**What the task requires:**
Go from the first line below to the one with "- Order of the" and print each line exactly.

**Dataset section:**
= = = =
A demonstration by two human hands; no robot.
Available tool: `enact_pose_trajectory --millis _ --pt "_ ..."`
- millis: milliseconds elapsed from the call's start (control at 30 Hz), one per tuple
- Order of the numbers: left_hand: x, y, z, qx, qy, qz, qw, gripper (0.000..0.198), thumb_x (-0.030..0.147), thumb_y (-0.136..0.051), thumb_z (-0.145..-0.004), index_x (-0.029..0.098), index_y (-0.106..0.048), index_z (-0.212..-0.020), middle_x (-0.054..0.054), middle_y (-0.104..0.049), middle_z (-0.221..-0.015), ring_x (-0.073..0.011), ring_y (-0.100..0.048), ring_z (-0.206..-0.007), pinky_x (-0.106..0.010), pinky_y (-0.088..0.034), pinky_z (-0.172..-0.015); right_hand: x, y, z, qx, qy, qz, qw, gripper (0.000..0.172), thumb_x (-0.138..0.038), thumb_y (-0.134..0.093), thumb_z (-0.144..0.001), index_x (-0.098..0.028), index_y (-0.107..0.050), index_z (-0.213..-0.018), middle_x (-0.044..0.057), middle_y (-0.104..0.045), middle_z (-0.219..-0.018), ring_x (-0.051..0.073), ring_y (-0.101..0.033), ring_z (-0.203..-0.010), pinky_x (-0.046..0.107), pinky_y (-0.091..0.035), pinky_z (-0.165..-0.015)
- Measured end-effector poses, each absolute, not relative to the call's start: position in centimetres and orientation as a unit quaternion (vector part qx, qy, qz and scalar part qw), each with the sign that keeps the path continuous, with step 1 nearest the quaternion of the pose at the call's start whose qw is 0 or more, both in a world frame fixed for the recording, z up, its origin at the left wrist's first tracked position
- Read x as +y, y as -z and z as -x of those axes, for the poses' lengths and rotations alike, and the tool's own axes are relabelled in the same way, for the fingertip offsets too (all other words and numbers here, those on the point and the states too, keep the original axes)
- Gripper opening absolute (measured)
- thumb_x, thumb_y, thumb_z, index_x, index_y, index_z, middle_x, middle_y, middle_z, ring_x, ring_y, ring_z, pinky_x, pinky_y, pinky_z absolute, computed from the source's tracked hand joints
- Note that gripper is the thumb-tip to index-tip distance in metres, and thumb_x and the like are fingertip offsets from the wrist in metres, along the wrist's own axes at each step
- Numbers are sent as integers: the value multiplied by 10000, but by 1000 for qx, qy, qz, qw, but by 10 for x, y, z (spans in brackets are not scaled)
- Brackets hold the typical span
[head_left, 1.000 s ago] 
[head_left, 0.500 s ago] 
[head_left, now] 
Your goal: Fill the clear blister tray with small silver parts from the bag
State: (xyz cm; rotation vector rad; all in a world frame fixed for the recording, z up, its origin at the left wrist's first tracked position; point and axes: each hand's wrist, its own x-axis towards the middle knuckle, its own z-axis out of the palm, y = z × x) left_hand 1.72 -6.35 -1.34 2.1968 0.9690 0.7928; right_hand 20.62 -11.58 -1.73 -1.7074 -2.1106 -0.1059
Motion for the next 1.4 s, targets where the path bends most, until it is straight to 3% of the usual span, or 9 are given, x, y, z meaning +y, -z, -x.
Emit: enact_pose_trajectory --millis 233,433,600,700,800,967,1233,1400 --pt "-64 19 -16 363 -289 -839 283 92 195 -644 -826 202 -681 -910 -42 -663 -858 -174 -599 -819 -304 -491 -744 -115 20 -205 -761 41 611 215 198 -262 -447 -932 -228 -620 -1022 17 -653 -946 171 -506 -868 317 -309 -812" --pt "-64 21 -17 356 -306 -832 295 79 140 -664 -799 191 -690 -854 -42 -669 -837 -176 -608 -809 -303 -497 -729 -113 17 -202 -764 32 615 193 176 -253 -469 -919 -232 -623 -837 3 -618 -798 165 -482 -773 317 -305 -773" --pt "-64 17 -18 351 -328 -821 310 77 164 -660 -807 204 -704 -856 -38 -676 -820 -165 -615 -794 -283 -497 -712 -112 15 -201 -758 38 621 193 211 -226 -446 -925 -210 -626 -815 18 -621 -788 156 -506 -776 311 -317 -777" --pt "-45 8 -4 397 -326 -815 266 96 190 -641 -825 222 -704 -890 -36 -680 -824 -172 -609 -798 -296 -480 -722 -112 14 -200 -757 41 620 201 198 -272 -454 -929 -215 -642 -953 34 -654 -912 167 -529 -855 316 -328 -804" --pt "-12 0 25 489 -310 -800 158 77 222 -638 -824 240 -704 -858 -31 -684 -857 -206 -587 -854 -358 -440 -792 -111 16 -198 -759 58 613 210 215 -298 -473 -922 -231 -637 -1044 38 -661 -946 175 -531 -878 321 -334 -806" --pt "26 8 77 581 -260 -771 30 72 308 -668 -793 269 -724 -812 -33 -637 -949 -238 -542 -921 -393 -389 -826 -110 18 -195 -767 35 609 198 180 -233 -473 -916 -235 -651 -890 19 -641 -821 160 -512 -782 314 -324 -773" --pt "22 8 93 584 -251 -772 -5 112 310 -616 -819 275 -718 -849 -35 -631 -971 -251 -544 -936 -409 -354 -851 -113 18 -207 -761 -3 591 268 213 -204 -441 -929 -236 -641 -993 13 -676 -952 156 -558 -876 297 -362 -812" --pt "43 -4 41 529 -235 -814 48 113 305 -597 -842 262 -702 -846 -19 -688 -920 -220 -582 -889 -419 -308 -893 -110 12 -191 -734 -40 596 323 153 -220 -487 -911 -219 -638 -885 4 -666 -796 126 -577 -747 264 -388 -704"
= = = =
**Response to this task:**
A demonstration by two human hands; no robot.
Available tool: `enact_pose_trajectory --millis _ --pt "_ ..."`
- millis: milliseconds elapsed from the call's start (control at 30 Hz), one per tuple
- Order of the numbers: left_hand: x, y, z, qx, qy, qz, qw, gripper (0.000..0.198), thumb_x (-0.030..0.147), thumb_y (-0.136..0.051), thumb_z (-0.145..-0.004), index_x (-0.029..0.098), index_y (-0.106..0.048), index_z (-0.212..-0.020), middle_x (-0.054..0.054), middle_y (-0.104..0.049), middle_z (-0.221..-0.015), ring_x (-0.073..0.011), ring_y (-0.100..0.048), ring_z (-0.206..-0.007), pinky_x (-0.106..0.010), pinky_y (-0.088..0.034), pinky_z (-0.172..-0.015); right_hand: x, y, z, qx, qy, qz, qw, gripper (0.000..0.172), thumb_x (-0.138..0.038), thumb_y (-0.134..0.093), thumb_z (-0.144..0.001), index_x (-0.098..0.028), index_y (-0.107..0.050), index_z (-0.213..-0.018), middle_x (-0.044..0.057), middle_y (-0.104..0.045), middle_z (-0.219..-0.018), ring_x (-0.051..0.073), ring_y (-0.101..0.033), ring_z (-0.203..-0.010), pinky_x (-0.046..0.107), pinky_y (-0.091..0.035), pinky_z (-0.165..-0.015)

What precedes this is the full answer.